### Instructions to follow
Across the listing below, work out how many lines include the word "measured". Give the number alone.

### Data
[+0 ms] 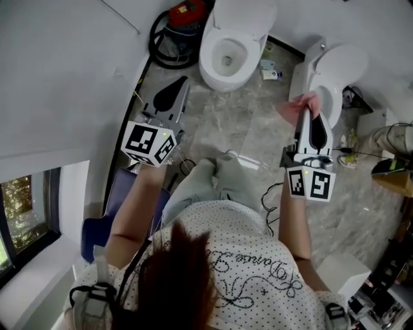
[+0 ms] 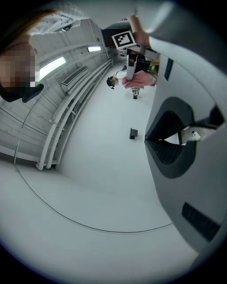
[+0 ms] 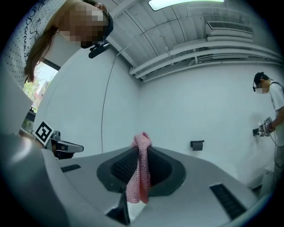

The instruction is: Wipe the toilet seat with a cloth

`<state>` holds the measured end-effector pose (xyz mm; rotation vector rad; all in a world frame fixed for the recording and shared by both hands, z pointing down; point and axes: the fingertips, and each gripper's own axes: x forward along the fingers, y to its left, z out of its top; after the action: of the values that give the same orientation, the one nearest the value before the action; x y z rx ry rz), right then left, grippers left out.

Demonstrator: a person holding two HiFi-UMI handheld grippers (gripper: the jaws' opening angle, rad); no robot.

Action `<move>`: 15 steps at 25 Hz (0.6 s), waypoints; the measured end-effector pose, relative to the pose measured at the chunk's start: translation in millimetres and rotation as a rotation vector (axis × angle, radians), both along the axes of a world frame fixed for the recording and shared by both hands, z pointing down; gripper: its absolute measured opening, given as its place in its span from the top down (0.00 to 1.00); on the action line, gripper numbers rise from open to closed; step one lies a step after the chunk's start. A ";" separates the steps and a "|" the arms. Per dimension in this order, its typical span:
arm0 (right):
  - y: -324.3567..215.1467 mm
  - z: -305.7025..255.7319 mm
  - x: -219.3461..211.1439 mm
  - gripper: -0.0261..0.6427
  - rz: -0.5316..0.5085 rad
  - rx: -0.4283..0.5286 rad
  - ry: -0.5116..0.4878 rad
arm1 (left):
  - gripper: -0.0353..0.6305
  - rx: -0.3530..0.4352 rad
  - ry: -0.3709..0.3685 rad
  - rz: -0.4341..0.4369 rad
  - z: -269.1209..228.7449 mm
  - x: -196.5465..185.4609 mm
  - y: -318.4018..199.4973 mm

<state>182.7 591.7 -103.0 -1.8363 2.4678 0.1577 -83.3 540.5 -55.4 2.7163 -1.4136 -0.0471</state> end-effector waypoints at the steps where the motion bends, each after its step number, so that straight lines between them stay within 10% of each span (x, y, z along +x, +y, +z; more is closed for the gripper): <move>1: -2.7 0.5 0.0 0.86 -0.004 0.000 -0.002 | 0.94 -0.003 0.000 -0.009 0.6 -1.9 -1.5; 15: -124.5 3.0 15.9 0.86 -0.129 0.022 -0.027 | 0.94 -0.031 -0.015 -0.109 7.3 16.9 -87.7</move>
<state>198.6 467.2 -100.0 -1.6535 2.5453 0.1517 -66.4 452.9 -48.1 2.6183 -1.5518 -0.0116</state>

### Task response
2